Oscar-winning actor Martin Landau Dies, Aged 89
Martin Landau, a man who brought memorable characters to life on film and TV, and taught others to do the same, has died. He was 89.
Born in Brooklyn in 1928, Landau studied at the Pratt Institute before initially finding full-time work as a cartoonist for the New York Daily News during the 1940s and 1950s. But, driven by a love for Charlie Chaplin and the escapism of the cinema, Landau pursued an acting career, attending the Actors Studio and starting to work on Broadway.

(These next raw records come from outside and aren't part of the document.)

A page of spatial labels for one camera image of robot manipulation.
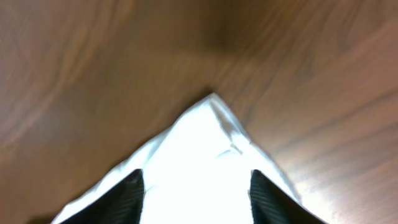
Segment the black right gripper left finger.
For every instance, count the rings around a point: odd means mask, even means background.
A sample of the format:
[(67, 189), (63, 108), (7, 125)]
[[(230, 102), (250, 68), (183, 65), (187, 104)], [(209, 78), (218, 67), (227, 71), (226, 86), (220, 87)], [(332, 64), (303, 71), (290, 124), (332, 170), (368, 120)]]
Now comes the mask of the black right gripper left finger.
[(62, 224), (139, 224), (143, 199), (142, 170), (136, 169), (99, 200)]

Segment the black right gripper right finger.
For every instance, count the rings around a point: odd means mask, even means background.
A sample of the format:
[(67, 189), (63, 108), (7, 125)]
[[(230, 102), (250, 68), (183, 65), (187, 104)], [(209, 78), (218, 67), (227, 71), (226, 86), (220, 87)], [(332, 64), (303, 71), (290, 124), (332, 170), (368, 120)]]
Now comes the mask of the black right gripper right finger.
[(252, 172), (249, 196), (254, 224), (325, 224), (259, 170)]

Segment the white printed t-shirt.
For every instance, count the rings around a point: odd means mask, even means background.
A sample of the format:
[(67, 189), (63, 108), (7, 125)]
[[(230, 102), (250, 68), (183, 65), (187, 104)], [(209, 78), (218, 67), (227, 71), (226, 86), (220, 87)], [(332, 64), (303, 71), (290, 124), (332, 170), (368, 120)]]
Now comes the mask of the white printed t-shirt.
[(254, 170), (300, 201), (283, 172), (212, 93), (68, 203), (54, 222), (71, 219), (135, 170), (142, 171), (144, 180), (142, 223), (252, 223)]

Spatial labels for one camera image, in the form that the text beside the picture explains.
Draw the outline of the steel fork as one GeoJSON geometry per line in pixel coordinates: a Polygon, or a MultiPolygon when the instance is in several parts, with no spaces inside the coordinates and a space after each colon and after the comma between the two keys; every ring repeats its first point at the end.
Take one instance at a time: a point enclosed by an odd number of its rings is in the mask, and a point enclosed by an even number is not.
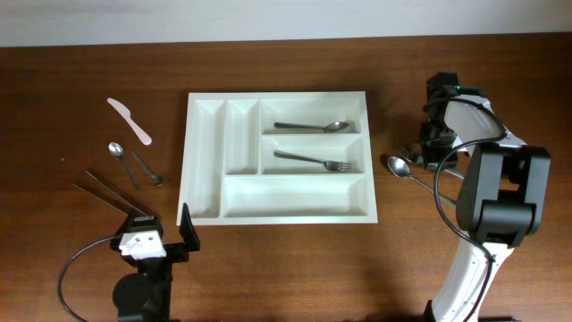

On TV, Landau enjoyed a long run of guest spots on TV series, but truly made his name with a few, including Mission: Impossible and Space: 1999.
His cinema career was no less storied. After a small role in 1959's Pork Chop Hill, Landau scored a role in Alfred Hitchcock's North By Northwest and went to appear in a wide variety of movies, including Cleopatra, The Greatest Story Ever Told, A Town Called Hell, Treasure Island, Tucker: The Man And His Dream, Crimes And Misdemeanors, Sleepy Hollow, The Majestic and the animated version of Frankenweenie.
Though his career faced ups and downs, he was nominated for an Oscar three times, winning Best Supporting Actor for Ed Wood. And he also parlayed his experiences with the Actors Studio into helping others learn the art.
Landau is survived by two daughters, writer-producer-casting director Susan Finch and actor Juliet, a sister and a granddaughter.